Alt stressed the importance of taking children into nature for their own good.
"Hiking with kids is important because you instill an appreciation for the outdoors, and the younger you start the better off you are," Alt said to the crowd of approximately 75 in the Ukulele Room of the Music Road Convention Center. "It offers you a time with your family away from the hustle and bustle ... and you can just focus on each other."
Alt recommends getting children out into the wilderness as soon as possible, even while the child is an infant. He said you should start by carrying your infant on a hike because even though the child doesn't understand where it is, it still absorbs everything.
But you don't have to start out on the trail. Alt said the importance is making walking a routine because children respond well to familiarity. Making walking a routine is the key to getting kids to hike in the first place.
Alt's wife, Beth, demonstrated how to properly use a backpack or child carrier, which Alt recommends until the child is about 3 years old. Expensive clothing should not be a priority at this stage, just make sure the clothing is a synthetic material rather than cotton.

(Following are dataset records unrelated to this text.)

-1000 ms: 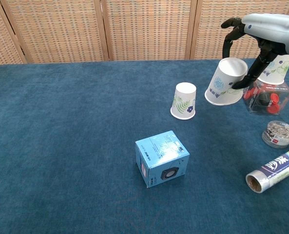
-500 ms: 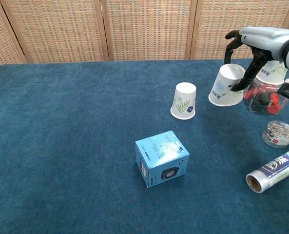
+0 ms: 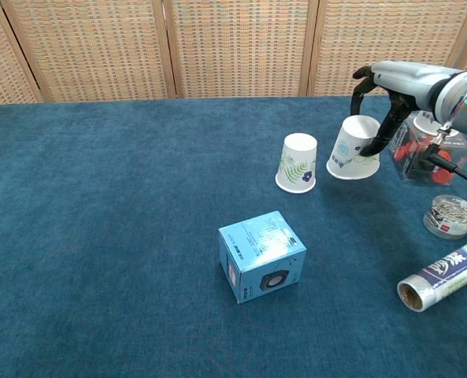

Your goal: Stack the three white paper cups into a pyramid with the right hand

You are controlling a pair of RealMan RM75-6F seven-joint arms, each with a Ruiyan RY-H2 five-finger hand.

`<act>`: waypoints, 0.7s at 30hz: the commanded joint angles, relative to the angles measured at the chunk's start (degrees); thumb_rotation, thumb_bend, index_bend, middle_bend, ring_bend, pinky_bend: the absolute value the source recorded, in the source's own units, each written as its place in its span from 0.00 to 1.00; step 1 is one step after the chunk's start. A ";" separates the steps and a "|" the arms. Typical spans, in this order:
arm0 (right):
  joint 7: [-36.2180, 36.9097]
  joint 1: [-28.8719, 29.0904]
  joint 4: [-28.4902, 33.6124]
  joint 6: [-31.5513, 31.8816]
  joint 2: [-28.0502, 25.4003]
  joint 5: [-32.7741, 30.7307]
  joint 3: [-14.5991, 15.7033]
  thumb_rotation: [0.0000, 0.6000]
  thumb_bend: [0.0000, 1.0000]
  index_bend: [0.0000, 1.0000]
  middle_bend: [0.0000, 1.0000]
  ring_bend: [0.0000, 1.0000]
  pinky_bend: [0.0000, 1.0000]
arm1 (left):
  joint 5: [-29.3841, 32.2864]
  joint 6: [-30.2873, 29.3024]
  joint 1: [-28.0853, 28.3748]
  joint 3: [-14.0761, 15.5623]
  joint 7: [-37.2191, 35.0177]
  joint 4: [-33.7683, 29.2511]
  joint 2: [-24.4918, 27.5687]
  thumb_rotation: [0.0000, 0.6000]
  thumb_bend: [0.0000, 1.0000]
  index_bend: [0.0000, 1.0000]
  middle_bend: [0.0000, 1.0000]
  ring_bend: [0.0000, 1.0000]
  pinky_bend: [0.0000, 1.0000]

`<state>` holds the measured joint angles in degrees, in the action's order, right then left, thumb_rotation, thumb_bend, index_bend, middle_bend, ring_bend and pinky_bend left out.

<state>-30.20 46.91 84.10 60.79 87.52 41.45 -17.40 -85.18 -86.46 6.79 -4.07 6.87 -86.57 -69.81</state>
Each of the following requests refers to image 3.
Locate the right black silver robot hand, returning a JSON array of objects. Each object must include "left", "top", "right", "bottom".
[{"left": 350, "top": 61, "right": 461, "bottom": 158}]

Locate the woven bamboo folding screen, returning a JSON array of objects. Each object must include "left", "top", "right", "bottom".
[{"left": 0, "top": 0, "right": 467, "bottom": 106}]

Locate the cling film roll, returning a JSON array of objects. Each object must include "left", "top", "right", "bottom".
[{"left": 397, "top": 234, "right": 467, "bottom": 313}]

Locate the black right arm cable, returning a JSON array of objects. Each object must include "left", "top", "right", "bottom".
[{"left": 425, "top": 121, "right": 467, "bottom": 191}]

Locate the dark teal table mat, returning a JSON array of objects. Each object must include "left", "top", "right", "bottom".
[{"left": 0, "top": 92, "right": 467, "bottom": 378}]

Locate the light blue cardboard box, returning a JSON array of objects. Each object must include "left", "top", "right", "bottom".
[{"left": 217, "top": 210, "right": 307, "bottom": 305}]

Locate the clear box of red clips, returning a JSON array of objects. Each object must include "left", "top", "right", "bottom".
[{"left": 388, "top": 116, "right": 467, "bottom": 187}]

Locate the white printed paper cup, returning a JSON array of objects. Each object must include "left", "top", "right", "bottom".
[
  {"left": 326, "top": 115, "right": 382, "bottom": 181},
  {"left": 275, "top": 133, "right": 318, "bottom": 195},
  {"left": 413, "top": 109, "right": 450, "bottom": 137}
]

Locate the round clear paperclip tin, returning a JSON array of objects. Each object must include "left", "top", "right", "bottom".
[{"left": 422, "top": 194, "right": 467, "bottom": 240}]

"Don't get too concerned with the gear right now, but avoid cotton," Alt said. "If you take anything from this, avoid cotton."
Frequent stops can allow for infants to explore the area themselves. Even if they're just crawling, they're still interacting with nature.
Once children are a little older, the key to maintaining their interest in hiking is to make it fun. To do that, just bring what they like.
"Everything they say to do as a parent with your child at home, you can do on the hike," Alt said. "Read books to them. Read about what they might be engaged in, anything with the outdoors or animals in them."
Bring the snacks they like, and give them an adventure backpack with hiking tools like a compass and binoculars. Children will be able to learn about these things while using them and engaging their surroundings, and you should talk to them about everything they're seeing.
"You want to build that language while you're out there," Alt said.
When children are able to walk, Alt said the hike changes to child-directed hiking. He said your goal now should be to follow the child and let them explore.
"It's key that you let them lead because if you leave them in your dust now, they're going to lose confidence," Alt said. "This is a very critical stage."
Alt expressed one reservation: Don't hike in bad weather. For one thing, it's not safe, and it will also be a negative hiking experience for your kids.